*Task details*. Repeat all the data that appears below, keeping it exact.

[Source data]

Content starts

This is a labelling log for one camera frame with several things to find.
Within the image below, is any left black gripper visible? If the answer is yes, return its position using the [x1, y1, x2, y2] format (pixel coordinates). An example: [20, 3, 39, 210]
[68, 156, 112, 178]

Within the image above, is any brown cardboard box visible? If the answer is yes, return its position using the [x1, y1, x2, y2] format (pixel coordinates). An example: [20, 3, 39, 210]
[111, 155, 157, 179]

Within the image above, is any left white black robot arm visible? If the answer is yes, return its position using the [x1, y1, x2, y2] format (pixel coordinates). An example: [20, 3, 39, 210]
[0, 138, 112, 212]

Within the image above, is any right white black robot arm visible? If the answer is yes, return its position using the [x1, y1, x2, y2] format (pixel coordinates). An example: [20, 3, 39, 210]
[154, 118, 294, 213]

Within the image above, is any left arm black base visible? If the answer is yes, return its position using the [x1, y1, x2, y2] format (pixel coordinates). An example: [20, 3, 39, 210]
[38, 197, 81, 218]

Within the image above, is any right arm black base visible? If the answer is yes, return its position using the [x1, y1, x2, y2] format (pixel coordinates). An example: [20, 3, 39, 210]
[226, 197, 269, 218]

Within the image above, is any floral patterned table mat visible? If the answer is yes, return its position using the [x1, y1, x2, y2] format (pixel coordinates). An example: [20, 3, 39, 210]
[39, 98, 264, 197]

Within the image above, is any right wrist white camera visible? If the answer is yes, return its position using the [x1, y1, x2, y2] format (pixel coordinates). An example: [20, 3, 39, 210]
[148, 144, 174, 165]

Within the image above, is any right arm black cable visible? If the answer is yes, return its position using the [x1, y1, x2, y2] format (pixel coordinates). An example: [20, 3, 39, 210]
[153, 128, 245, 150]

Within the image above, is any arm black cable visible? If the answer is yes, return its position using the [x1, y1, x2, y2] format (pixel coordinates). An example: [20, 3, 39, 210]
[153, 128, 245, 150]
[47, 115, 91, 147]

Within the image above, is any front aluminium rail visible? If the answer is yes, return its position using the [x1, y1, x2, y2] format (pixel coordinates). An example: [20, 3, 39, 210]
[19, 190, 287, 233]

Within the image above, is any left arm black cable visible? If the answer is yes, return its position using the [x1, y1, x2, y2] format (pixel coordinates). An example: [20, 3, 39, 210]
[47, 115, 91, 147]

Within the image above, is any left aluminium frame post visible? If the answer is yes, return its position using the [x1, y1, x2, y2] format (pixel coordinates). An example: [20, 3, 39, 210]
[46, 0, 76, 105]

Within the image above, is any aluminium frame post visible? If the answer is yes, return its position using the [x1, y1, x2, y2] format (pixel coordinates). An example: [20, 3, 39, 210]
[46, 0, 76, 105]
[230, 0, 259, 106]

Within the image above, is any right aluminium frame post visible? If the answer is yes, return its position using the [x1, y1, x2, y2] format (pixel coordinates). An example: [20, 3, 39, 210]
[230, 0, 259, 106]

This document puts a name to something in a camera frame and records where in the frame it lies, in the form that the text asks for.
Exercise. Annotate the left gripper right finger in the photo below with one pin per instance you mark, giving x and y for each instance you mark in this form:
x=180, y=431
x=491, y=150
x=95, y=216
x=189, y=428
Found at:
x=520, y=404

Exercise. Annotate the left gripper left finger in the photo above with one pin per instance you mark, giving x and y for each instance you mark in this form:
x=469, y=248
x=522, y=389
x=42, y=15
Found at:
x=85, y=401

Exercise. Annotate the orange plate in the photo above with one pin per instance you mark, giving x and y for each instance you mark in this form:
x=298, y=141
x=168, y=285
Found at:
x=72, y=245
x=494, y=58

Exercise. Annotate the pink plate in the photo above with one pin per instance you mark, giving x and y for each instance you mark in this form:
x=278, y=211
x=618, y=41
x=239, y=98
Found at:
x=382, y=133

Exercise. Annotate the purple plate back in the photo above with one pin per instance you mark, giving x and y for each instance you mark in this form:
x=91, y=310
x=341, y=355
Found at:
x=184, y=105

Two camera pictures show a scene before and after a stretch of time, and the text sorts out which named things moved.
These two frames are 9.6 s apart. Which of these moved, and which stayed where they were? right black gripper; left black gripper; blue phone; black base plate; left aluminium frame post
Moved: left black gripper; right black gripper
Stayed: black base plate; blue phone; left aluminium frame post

Content ends

*Result of this exercise*.
This is a labelling log for one camera frame with several things to find.
Within the image below, is any left black gripper visible? If the answer is yes, return its position using the [x1, y1, x2, y2] format (pixel coordinates). An example: [20, 3, 39, 210]
[68, 156, 112, 178]

Within the image above, is any brown cardboard box visible? If the answer is yes, return its position using the [x1, y1, x2, y2] format (pixel coordinates). An example: [20, 3, 39, 210]
[111, 155, 157, 179]

Within the image above, is any left white black robot arm visible? If the answer is yes, return its position using the [x1, y1, x2, y2] format (pixel coordinates). An example: [20, 3, 39, 210]
[0, 138, 112, 212]

Within the image above, is any right white black robot arm visible? If the answer is yes, return its position using the [x1, y1, x2, y2] format (pixel coordinates). An example: [20, 3, 39, 210]
[154, 118, 294, 213]

Within the image above, is any left arm black base visible? If the answer is yes, return its position using the [x1, y1, x2, y2] format (pixel coordinates). An example: [20, 3, 39, 210]
[38, 197, 81, 218]

Within the image above, is any right arm black base visible? If the answer is yes, return its position using the [x1, y1, x2, y2] format (pixel coordinates). An example: [20, 3, 39, 210]
[226, 197, 269, 218]

Within the image above, is any floral patterned table mat visible? If the answer is yes, return its position using the [x1, y1, x2, y2] format (pixel coordinates). An example: [20, 3, 39, 210]
[39, 98, 264, 197]

Within the image above, is any right wrist white camera visible? If the answer is yes, return its position using the [x1, y1, x2, y2] format (pixel coordinates). An example: [20, 3, 39, 210]
[148, 144, 174, 165]

Within the image above, is any right arm black cable visible? If the answer is yes, return its position using the [x1, y1, x2, y2] format (pixel coordinates). An example: [20, 3, 39, 210]
[153, 128, 245, 150]

Within the image above, is any arm black cable visible? If the answer is yes, return its position using the [x1, y1, x2, y2] format (pixel coordinates). An example: [20, 3, 39, 210]
[153, 128, 245, 150]
[47, 115, 91, 147]

Within the image above, is any front aluminium rail visible? If the answer is yes, return its position using the [x1, y1, x2, y2] format (pixel coordinates). An example: [20, 3, 39, 210]
[19, 190, 287, 233]

Within the image above, is any left arm black cable visible? If the answer is yes, return its position using the [x1, y1, x2, y2] format (pixel coordinates). An example: [20, 3, 39, 210]
[47, 115, 91, 147]

Within the image above, is any left aluminium frame post visible? If the answer is yes, return its position using the [x1, y1, x2, y2] format (pixel coordinates). An example: [20, 3, 39, 210]
[46, 0, 76, 105]

Within the image above, is any aluminium frame post visible? If the answer is yes, return its position using the [x1, y1, x2, y2] format (pixel coordinates). An example: [20, 3, 39, 210]
[46, 0, 76, 105]
[230, 0, 259, 106]

Within the image above, is any right aluminium frame post visible? If the answer is yes, return its position using the [x1, y1, x2, y2] format (pixel coordinates). An example: [20, 3, 39, 210]
[230, 0, 259, 106]

This document puts a name to something in a camera frame and records where in the frame it lies, in the form that the text asks for.
Exercise. Annotate the left gripper right finger in the photo below with one pin per instance you mark, giving x and y for each instance you mark in this form:
x=180, y=431
x=491, y=150
x=95, y=216
x=189, y=428
Found at:
x=520, y=404

Exercise. Annotate the left gripper left finger in the photo above with one pin per instance you mark, giving x and y for each instance you mark in this form:
x=469, y=248
x=522, y=389
x=42, y=15
Found at:
x=85, y=401

Exercise. Annotate the orange plate in the photo above with one pin per instance you mark, giving x and y for each instance you mark in this form:
x=298, y=141
x=168, y=285
Found at:
x=72, y=245
x=494, y=58

Exercise. Annotate the pink plate in the photo above with one pin per instance you mark, giving x and y for each instance you mark in this form:
x=278, y=211
x=618, y=41
x=239, y=98
Found at:
x=382, y=133

Exercise. Annotate the purple plate back in the photo above with one pin per instance you mark, giving x and y for each instance you mark in this form:
x=91, y=310
x=341, y=355
Found at:
x=184, y=105

Two camera pictures show a scene before and after a stretch of time, and the text sorts out which named things moved.
These two frames are 9.6 s apart. Which of these moved, and which stayed where they were? right black gripper; left black gripper; blue phone; black base plate; left aluminium frame post
Moved: left black gripper; right black gripper
Stayed: black base plate; blue phone; left aluminium frame post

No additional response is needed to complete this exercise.